English is the most widely taught language at all stages of education, followed by French.
This percentage of children in the second cycle of pre-school who have started learning a foreign language at school represents an increase of more than 10 percentage points in 10 years, given that in 2010-11 it was 73.3%.
Furthermore, in four of the Spanish regions (Castile-La Mancha, Galicia, Murcia and La Rioja), all pupils at this stage had contact with a foreign language, essentially English. From primary school onwards, the teaching of a foreign language is compulsory and therefore generalised.
The number of primary school pupils studying a second optional language, mainly French, has also increased over the last decade, from 5.9% of pupils in 2010-11 to 20% in 2020-21. This is particularly important in Andalusia, where 67.3% of pupils studied this second language last year, followed by the Canary Islands (36.8%), Murcia (31.6%) and Aragon (27.1%).
In Compulsory Secondary Education (ESO, in Spanish) and Baccalaureate, the percentage of students who studied a second optional language has remained stable: 42.4% and 23.9%, respectively, in 2020-21, compared to 40.5% and 23.3% a decade earlier.
By region, those with the highest proportion of pupils with a second language were the Canary Islands (77.2%), Galicia (69%), Extremadura (60.2%) and Andalusia (56.3%). In Baccalaureate, Andalusia stands out in particular (65.1%), followed by Navarre (22.9%), Galicia (21.5%) and La Rioja (20.3%).
Furthermore, 1,75 million pupils had part of their education in a foreign language last academic year. Of these, 85.2% (1,49 million) took part in content and foreign language integrated learning programmes, 9.4% (164,421) took part in other experiences of deepening their knowledge of a foreign language and 5.4% (95,102) studied in a foreign-owned institution.
By levels, 45.4% of pupils at primary level took part in a language experience of this type, 34.7% at secondary level and 12.7% at Baccalaureate level.
By school ownership, the percentage of primary school pupils who followed integrated learning programmes was 52.9% in grant-aided schools and 35% in state schools.

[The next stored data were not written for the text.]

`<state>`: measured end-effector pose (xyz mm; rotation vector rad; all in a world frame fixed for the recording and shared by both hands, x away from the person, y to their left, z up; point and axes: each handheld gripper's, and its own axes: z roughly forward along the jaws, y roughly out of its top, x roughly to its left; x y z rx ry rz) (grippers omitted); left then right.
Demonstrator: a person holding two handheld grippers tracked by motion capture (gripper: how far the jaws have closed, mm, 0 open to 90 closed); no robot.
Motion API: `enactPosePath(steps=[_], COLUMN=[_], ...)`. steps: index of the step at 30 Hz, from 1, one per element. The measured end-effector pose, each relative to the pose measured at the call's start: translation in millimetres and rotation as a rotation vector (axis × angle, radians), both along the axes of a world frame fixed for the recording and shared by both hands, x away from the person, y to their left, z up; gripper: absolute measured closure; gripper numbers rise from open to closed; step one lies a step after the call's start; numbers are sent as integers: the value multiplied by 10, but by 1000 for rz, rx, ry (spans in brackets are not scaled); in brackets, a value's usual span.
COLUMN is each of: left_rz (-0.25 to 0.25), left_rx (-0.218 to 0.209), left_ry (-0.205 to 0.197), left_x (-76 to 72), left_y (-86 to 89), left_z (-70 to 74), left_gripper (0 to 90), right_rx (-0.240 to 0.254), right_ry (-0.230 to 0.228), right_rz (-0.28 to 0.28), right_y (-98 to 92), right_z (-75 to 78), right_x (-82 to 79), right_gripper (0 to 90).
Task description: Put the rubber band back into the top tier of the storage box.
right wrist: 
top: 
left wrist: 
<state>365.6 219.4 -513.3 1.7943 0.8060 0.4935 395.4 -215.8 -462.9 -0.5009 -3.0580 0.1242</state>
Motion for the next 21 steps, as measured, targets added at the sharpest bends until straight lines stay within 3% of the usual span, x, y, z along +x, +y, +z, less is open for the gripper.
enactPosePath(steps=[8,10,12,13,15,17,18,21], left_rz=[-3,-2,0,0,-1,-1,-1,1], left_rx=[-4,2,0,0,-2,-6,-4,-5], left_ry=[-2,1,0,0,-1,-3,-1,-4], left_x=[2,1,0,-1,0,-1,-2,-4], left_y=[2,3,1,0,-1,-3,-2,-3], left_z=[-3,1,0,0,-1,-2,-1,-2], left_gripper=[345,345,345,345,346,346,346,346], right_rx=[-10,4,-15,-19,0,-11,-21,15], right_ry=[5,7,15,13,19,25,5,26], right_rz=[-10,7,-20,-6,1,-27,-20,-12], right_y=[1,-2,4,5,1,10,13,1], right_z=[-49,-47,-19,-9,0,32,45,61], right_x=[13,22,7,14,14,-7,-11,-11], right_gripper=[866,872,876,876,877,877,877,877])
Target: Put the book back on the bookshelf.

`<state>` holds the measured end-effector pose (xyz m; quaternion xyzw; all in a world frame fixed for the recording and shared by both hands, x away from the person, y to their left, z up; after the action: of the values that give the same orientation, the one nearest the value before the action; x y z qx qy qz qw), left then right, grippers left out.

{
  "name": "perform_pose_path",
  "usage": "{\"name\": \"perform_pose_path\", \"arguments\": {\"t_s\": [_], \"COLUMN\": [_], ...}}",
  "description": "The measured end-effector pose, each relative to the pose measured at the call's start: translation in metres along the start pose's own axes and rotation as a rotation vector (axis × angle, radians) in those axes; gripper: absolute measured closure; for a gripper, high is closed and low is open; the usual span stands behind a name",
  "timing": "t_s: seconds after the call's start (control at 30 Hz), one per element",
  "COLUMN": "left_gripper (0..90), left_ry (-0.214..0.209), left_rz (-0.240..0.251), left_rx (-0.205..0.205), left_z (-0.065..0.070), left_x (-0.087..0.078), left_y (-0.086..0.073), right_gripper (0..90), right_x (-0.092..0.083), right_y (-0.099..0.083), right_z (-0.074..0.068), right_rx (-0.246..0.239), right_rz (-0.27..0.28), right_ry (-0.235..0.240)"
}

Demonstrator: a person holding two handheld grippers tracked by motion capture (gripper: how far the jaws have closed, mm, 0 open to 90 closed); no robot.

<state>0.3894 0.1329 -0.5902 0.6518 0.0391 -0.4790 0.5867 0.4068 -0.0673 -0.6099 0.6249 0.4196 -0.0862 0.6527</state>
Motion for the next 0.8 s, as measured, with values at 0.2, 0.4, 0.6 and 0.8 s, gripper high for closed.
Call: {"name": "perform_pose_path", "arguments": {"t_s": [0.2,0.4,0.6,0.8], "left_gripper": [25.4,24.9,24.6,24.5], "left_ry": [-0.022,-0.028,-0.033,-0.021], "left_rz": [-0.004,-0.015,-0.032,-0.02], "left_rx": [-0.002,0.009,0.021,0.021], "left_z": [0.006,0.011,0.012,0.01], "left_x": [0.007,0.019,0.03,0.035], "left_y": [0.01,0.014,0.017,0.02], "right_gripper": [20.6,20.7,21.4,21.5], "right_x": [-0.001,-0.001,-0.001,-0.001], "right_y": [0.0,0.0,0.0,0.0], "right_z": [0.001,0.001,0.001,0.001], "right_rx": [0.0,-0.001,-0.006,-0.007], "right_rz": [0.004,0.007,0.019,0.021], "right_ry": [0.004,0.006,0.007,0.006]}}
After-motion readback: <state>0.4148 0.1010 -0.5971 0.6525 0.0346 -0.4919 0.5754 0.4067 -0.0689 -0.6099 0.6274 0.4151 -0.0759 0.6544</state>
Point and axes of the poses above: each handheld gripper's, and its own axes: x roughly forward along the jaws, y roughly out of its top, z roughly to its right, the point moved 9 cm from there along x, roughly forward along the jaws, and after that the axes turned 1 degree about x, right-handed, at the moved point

However, in ESO, the percentage of students who received this type of bilingual education was higher in state education (32.5%) than in subsidised education (25.9%).
Official language schools
In addition, the Official Language Schools had 330,986 students, including distance learning. 64.6% (213,919) studied English, 13.3% (43,896) French, 8% (26,583) German, and 3.6% (11,794) Italian.
As for the co-official languages, which are also taught in the Official Language Schools, 9,183 students studied Basque, 4,161 Valencian, 1,524 Catalan and 601 Galician. Other 8,008 people studied Spanish for foreigners.